There was no response she could readily give, so she swallowed her fear and uttered the words heaviest on her heart. “At the very least, I insist that after this rendezvous, I send a missive to my aunt and sister, letting them know the truth.”
“Which is what exactly?”
The question hovered in the air between them, destined to remain unanswered.
Julia looked around the hallway wordlessly before returning her eyes to Strathmore’s, preferring to focus on the exigencies of the moment rather than the emotions that raged between them. “You are quite correct in that we should take the time to explore and find a suitable vantage point from which I can observe undetected,” she said, deliberately neutral. “Perhaps a wardrobe might do, although I don’t know where we might find one in a salon or drawing room.”
The chill of Strathmore’s gray eyes in the shadows reminded her again how freighted with tension their conversations always were, emphasizing the improbability of their burgeoning physical intimacy. Julia had never allowed herself to believe such a world of blazing carnality existed. At least for her. And with a man such as Strathmore. It seemed impossible.

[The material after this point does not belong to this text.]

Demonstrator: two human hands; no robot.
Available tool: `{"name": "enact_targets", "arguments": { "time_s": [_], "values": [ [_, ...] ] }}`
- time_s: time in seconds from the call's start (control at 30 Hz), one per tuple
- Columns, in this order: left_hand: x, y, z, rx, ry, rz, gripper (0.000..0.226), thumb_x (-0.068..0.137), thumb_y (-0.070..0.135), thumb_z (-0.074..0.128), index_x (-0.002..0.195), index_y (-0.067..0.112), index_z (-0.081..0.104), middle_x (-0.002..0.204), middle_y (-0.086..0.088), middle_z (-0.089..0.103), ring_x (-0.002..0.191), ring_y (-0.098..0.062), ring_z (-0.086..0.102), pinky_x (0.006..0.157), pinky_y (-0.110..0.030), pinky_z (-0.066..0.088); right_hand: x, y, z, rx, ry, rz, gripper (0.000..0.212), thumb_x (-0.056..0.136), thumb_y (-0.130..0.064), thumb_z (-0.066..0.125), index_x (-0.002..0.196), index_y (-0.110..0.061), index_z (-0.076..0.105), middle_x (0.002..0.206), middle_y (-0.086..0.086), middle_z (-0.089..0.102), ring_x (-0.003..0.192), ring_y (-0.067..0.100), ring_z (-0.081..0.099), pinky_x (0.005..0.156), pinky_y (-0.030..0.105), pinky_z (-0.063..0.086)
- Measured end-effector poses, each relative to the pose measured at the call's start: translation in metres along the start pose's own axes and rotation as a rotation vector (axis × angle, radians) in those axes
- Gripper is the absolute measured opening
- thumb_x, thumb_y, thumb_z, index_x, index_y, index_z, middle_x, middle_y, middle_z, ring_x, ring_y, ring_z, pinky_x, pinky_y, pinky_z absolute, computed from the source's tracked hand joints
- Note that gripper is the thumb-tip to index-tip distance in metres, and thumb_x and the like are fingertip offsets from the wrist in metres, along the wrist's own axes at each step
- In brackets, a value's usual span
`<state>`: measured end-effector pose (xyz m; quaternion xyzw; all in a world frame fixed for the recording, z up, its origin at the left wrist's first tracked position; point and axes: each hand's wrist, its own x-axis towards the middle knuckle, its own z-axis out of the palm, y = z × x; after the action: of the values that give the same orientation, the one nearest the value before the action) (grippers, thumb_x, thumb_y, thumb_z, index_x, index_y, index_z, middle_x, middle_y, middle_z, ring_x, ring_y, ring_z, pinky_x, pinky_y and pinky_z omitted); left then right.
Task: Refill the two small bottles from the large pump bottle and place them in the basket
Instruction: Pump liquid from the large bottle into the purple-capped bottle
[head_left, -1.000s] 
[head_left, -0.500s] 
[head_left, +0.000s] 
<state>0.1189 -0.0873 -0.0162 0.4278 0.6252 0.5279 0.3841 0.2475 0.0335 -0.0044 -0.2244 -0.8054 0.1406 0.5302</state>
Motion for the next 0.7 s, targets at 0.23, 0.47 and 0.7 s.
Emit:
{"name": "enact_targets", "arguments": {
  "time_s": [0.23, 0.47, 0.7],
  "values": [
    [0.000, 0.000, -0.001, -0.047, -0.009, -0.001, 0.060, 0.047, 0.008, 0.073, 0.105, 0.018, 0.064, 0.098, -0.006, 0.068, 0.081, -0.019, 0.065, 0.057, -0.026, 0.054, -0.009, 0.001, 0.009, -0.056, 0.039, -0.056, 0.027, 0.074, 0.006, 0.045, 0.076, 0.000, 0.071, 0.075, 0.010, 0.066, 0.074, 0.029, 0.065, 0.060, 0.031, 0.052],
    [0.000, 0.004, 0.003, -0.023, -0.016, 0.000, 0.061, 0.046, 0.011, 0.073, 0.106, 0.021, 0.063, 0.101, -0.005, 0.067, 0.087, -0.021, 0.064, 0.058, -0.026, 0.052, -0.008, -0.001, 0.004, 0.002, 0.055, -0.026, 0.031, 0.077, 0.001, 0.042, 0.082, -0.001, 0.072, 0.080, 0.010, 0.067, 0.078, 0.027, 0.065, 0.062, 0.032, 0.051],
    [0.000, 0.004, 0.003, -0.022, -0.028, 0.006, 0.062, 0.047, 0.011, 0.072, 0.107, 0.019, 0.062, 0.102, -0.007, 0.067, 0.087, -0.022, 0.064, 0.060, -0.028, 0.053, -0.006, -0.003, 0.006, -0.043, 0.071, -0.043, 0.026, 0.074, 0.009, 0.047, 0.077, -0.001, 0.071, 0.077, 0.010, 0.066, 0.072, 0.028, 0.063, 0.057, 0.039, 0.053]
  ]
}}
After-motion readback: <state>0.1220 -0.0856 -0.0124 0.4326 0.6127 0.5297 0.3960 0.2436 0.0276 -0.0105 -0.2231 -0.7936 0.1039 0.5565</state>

He looked at her hard. “I’m sure we’ll find something suitable. The owner of the house, Dr. Grant, has unorthodox tastes pertaining to furnishings, as you will see.”

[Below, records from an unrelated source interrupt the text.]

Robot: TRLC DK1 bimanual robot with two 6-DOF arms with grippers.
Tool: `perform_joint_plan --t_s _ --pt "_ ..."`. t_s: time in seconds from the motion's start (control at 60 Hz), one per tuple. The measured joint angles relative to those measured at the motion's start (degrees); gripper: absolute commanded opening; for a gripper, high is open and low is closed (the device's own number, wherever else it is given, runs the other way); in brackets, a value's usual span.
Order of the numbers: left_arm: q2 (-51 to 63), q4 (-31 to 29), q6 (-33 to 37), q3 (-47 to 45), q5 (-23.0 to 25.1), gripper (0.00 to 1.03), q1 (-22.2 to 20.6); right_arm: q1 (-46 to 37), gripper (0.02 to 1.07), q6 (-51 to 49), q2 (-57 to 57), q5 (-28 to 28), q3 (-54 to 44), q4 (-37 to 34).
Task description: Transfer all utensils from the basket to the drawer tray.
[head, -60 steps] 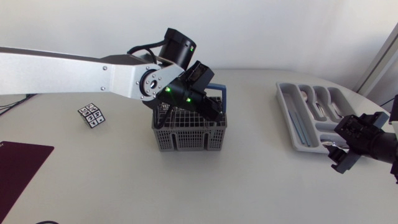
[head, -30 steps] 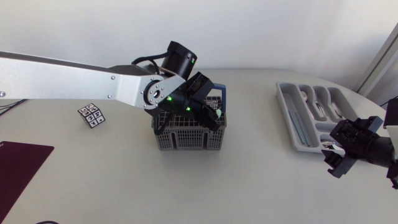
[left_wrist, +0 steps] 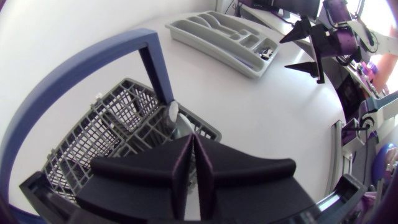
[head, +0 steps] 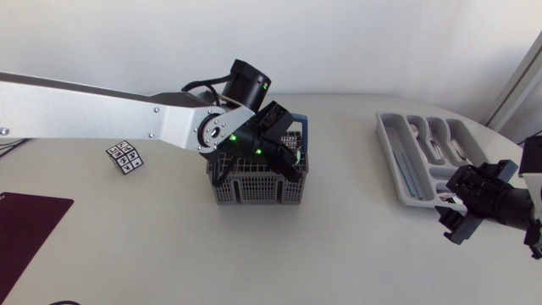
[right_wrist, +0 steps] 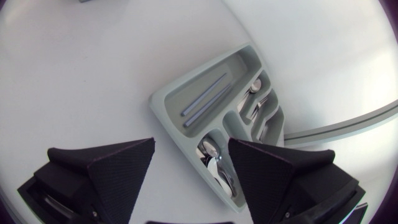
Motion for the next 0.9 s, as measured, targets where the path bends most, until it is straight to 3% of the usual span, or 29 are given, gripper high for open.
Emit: perform_joint_plan --t_s 0.233,0.267,0.433,0.483,0.9 --pt "0.0 0.0 0.0 0.0 0.0 0.04 -0.1 1.0 0.88 0.2 -0.5 0.2 -0.7 0.0" --pt "0.0 0.0 0.0 0.0 0.0 0.07 -0.1 1.2 0.88 0.2 -0.6 0.2 -0.8 0.0" --pt "0.0 0.0 -0.5 0.0 0.0 0.49 -0.1 1.3 0.88 0.2 -0.7 0.2 -0.8 0.0" --pt "0.0 0.0 -0.9 0.0 0.0 0.54 -0.1 1.4 0.88 0.2 -0.7 0.2 -0.9 0.0" --pt "0.0 -0.7 -4.5 0.1 -5.1 0.54 -2.2 2.1 0.88 0.2 -0.7 0.5 -0.9 0.0"
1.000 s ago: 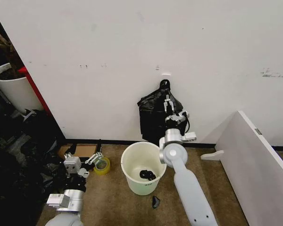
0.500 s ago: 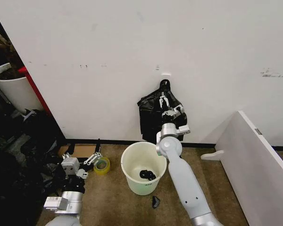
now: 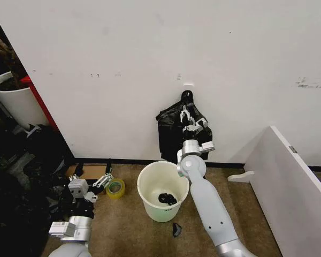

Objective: Place the garbage bag over the trash bin.

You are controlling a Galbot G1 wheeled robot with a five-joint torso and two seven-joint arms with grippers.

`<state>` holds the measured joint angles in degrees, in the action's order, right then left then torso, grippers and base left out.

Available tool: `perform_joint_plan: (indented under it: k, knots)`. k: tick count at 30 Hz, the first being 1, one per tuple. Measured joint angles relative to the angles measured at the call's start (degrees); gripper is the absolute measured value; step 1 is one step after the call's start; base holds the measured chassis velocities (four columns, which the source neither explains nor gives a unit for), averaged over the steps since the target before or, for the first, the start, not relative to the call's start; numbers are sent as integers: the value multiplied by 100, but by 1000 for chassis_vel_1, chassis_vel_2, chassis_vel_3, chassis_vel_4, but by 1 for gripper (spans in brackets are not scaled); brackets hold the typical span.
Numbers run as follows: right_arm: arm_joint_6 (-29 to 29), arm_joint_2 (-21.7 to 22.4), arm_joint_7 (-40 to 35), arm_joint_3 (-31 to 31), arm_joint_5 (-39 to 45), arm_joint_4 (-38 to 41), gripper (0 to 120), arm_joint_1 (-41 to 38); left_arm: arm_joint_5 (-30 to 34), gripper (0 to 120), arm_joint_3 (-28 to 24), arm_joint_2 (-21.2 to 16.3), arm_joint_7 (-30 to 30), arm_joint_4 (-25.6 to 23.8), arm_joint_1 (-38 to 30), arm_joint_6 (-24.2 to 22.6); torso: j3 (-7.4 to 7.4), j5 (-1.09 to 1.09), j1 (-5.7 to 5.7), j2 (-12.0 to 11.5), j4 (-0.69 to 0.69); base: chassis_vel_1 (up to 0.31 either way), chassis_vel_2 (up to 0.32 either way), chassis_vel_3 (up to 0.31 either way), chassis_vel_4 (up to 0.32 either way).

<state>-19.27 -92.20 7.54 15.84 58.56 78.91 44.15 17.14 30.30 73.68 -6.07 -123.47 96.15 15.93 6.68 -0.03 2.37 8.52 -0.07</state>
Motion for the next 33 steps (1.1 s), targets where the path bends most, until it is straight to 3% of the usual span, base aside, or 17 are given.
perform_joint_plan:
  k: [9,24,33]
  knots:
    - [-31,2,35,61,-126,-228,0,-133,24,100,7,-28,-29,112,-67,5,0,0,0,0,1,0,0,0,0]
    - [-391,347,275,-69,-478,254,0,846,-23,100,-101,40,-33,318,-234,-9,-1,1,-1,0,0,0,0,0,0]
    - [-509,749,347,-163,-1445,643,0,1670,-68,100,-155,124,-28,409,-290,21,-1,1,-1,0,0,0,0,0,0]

And Julia did see. Following behind Strathmore, she found not a traditional drawing room but what could only be called a life-sized curio cabinet, holding floor-to-ceiling bookshelves crowded with dusty tomes and interspersed with jars holding unidentifiable objects. In the center of the chaos stood two long tables displaying what appeared to be blanched bones and other curious creatures.